Dear ones I challenge you all today to mind your soil- today, tomorrow, and always. Be intentional in keeping your ground healthy and ready to receive His word. Start habits that promote healthy and abundant growth. May your garden testify to the Master gardener in your life. Amen and amen.

Ritual or Relational

Ugh, ugh, UGH! People can I just say that after what feels like a bazillion years of being a Christian and I still cannot seem to get this ‘daily devotional’ thing down. It’s not you, Lord… it’s me. There… I said it. I’m terrible at doing this particular part of the Christian walk well.

Now, don’t get me wrong- I do have my devo time, but I also have 4 littles (all under 6!). I do read my Word, but I also have <several> part-time jobs. It gets done, but geez! it never looks like I want it to.

I want my daily devotions to be different. I imagine everyone else on the planet has this lovely picturesque spot on a back porch, by a serene lake, watching the sun rise over the mountains in the background, sipping their perfectly temp’ed coffee, reading a well-worn Bible and journaling endlessly to God. Pinterest and Instagram make this seem attainable right? I long for those quiet moments… I want them so badly.

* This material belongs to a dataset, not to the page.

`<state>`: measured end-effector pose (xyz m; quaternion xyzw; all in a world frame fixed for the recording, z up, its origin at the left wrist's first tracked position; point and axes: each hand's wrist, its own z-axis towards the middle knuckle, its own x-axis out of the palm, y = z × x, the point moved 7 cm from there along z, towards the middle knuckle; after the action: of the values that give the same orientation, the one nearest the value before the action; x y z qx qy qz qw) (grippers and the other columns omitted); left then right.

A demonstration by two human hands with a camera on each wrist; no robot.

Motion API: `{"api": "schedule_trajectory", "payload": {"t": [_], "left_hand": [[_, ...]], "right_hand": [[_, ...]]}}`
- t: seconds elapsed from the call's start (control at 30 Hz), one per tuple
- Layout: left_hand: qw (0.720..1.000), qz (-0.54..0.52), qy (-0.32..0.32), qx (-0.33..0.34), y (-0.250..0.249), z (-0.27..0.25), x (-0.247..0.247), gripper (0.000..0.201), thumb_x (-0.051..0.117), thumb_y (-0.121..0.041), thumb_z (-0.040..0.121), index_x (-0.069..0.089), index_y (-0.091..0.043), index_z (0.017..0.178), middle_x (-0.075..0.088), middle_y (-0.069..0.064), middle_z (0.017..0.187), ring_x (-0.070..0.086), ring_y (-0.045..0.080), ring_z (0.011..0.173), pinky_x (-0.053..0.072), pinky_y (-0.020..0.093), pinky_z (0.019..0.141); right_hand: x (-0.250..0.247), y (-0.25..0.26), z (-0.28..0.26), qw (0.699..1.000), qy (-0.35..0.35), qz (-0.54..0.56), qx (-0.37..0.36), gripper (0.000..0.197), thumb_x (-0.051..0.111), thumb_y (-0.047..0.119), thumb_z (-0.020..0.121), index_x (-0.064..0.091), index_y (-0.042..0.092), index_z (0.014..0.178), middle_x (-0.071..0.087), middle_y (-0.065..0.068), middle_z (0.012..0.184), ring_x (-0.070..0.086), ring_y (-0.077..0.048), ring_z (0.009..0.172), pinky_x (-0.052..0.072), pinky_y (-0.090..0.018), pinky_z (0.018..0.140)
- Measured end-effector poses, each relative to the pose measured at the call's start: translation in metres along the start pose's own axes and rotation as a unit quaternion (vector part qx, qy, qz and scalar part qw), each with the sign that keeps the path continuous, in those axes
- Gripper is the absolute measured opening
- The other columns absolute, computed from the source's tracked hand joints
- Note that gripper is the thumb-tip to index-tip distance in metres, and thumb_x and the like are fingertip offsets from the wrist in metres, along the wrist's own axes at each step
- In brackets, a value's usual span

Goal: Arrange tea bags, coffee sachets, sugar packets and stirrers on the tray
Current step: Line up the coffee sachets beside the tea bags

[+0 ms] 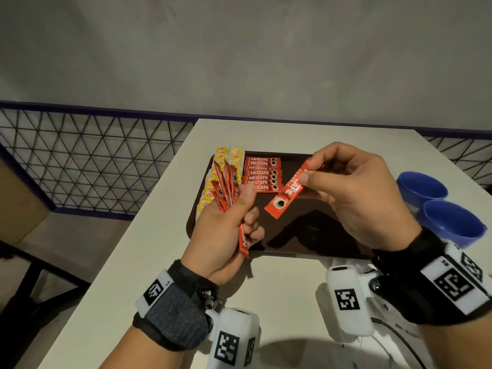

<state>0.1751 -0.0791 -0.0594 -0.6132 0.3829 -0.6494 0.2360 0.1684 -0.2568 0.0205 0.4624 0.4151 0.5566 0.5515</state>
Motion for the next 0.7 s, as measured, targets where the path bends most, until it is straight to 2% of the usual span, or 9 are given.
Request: {"api": "schedule_trajectory", "payload": {"t": [0.07,0.13,0.17,0.2,0.3,0.4,0.53,0.6,0.7], "left_hand": [[1.0,-0.006,-0.002,-0.016,0.001,0.0,0.001,0.039,0.069,-0.037,0.086,0.055,-0.018,0.116,0.029,0.001,0.062,0.031,0.009,0.051,0.041,0.025,0.054],[1.0,-0.008,0.005,-0.023,0.003,-0.001,0.004,0.041,0.068,-0.042,0.085,0.055,-0.018,0.115,0.031,0.001,0.064,0.033,0.011,0.053,0.048,0.03,0.057],[1.0,-0.01,0.011,-0.025,0.004,-0.002,0.005,0.038,0.066,-0.042,0.087,0.055,-0.019,0.115,0.034,0.001,0.066,0.036,0.012,0.054,0.05,0.032,0.058],[0.999,-0.015,0.018,-0.025,0.004,-0.003,0.005,0.033,0.062,-0.04,0.092,0.054,-0.019,0.115,0.037,0.001,0.068,0.038,0.013,0.055,0.049,0.032,0.058],[0.998,-0.026,0.043,-0.032,0.004,-0.004,0.008,0.02,0.057,-0.034,0.1,0.05,-0.018,0.109,0.037,0.002,0.073,0.035,0.013,0.055,0.037,0.027,0.053],[0.997,-0.017,0.062,-0.05,0.007,-0.004,0.008,0.032,0.068,-0.039,0.092,0.056,-0.015,0.111,0.034,0.001,0.069,0.031,0.011,0.051,0.024,0.025,0.049],[0.994,0.016,0.09,-0.062,0.011,-0.005,0.009,0.036,0.069,-0.038,0.09,0.062,-0.01,0.112,0.039,0.002,0.066,0.03,0.01,0.047,0.019,0.026,0.048],[0.995,0.047,0.08,-0.037,0.009,-0.004,0.006,0.029,0.069,-0.028,0.092,0.062,-0.007,0.11,0.042,0.004,0.067,0.031,0.009,0.046,0.022,0.024,0.046],[0.997,0.061,0.042,0.001,0.004,-0.002,0.001,0.014,0.067,-0.017,0.097,0.062,-0.007,0.105,0.047,0.006,0.068,0.032,0.009,0.047,0.03,0.021,0.044]], "right_hand": [[-0.001,0.0,0.0,1.0,0.013,0.004,0.008,0.013,0.064,-0.013,0.09,0.061,-0.004,0.099,0.065,-0.016,0.09,0.072,-0.023,0.087,0.063,-0.036,0.068],[0.001,-0.003,0.0,0.999,0.027,-0.013,0.012,0.023,0.063,-0.015,0.091,0.063,0.005,0.103,0.061,-0.018,0.093,0.067,-0.028,0.091,0.063,-0.053,0.077],[0.003,-0.004,-0.001,0.999,0.036,-0.015,0.014,0.029,0.063,-0.015,0.09,0.063,0.007,0.108,0.062,-0.018,0.093,0.065,-0.032,0.09,0.06,-0.058,0.08],[0.006,-0.005,-0.002,0.999,0.046,-0.017,0.016,0.033,0.065,-0.015,0.089,0.063,0.007,0.113,0.063,-0.017,0.091,0.065,-0.033,0.086,0.059,-0.056,0.079],[0.015,-0.008,-0.005,0.995,0.084,-0.037,0.026,0.039,0.071,-0.01,0.087,0.062,0.005,0.122,0.074,-0.017,0.092,0.068,-0.028,0.073,0.058,-0.032,0.065],[0.021,-0.012,-0.007,0.992,0.11,-0.058,0.031,0.037,0.076,-0.006,0.084,0.065,0.003,0.118,0.076,-0.021,0.096,0.069,-0.03,0.071,0.056,-0.025,0.06],[0.015,-0.013,-0.007,0.992,0.086,-0.092,0.025,0.028,0.08,-0.002,0.082,0.07,0.003,0.107,0.076,-0.021,0.098,0.073,-0.044,0.088,0.061,-0.03,0.067],[0.012,-0.011,-0.008,0.992,0.078,-0.092,0.023,0.027,0.082,0.0,0.079,0.07,0.001,0.104,0.075,-0.022,0.098,0.074,-0.042,0.087,0.063,-0.033,0.07],[0.008,-0.011,-0.008,0.993,0.07,-0.085,0.03,0.025,0.081,0.003,0.081,0.069,-0.003,0.102,0.072,-0.026,0.094,0.07,-0.035,0.076,0.064,-0.034,0.067]]}}
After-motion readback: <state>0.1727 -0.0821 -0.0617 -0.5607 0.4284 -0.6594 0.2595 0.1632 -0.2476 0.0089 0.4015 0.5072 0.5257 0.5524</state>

But reality is different from pictures- and while everyone else on the planet is sipping their lattes'- I’m getting in a chapter here and a paragraph there (dictated wholly by feeding and napping times), coffee (if I have time to brew any at all!) is cold (with no milk because I probably forgot to get some), I’m still in my pajamas (so maybe I have that in common with the above scenario), and there is no less that at least two children who need my attention. Later that night as I tumble into bed at God-knows-what-time I try to finish up my devos, do a bit of journaling (if I’m really lucky!). My Bible is well-worn… but mostly from crayon pictures and coffee stains, its taped on three sides with medical tape… filled between the pages with an inordinate amount of my kids’s church drawings and doodles. My scenery consists of my bed usually, exhausted (sometimes pleasantly, sometimes not), and I may or may not be still in my pajamas (the truth hurts people.) Though I try for better, more often than not, this is what my Jesus-time looks like.

I want more. I want better. I want to spend better time with Him- better interaction, better conversation. But more often than not, it just isn’t there.

Later in the night, it’s a guarantee that one or more of the kids comes upstairs and nestles in next to me. I asked my oldest one night why he was coming up and in his sleepy voice he said, “Because I just want to be with you Mommy.”

And just like that… I got it.

I don’t care that he’s sweaty and (usually) stinky (as boy’s tend to perpetually be!), I don’t care that he’s sleepy, I don’t care that it’s the middle of the night, I don’t care that we aren’t talking.

I just love that he’s come to be with me. The time doesn’t matter, nor does the place, or even how long he stays (often he’ll make his little way back down to his own bed). No, it only matters that we were together for a bit, that he chose and wanted to be with me for awhile.

Ugh. I just love that.

I guess God’s the same. He doesn’t care when I spend time with Him- only that I do. He doesn’t care what I’m wearing or if I’ve showered. He won’t notice if my coffee is cold (or even if I have coffee). He’s not looking at the scenery that I am- He’s too busy looking at me. Just like I will take any time alone with my kids that I can get, He craves whatever time I can give Him. No questions asked. He’s just happy to be with me.

I’m not a hassle to God, my presence is heartwarming to Him. Conversely He is never a hassle to me, and I need to stop looking at it like that. He’s no more hassle to me than I am to Him.

And that, my friends, is a very heartwarming thing. Maybe I’m doing this daily-devo thing just right. It may not be what the pictures look like, but it certainly is mine and I’m offering what I can. Thank you Lord for meeting me where I am, how I am, and loving me for who I am.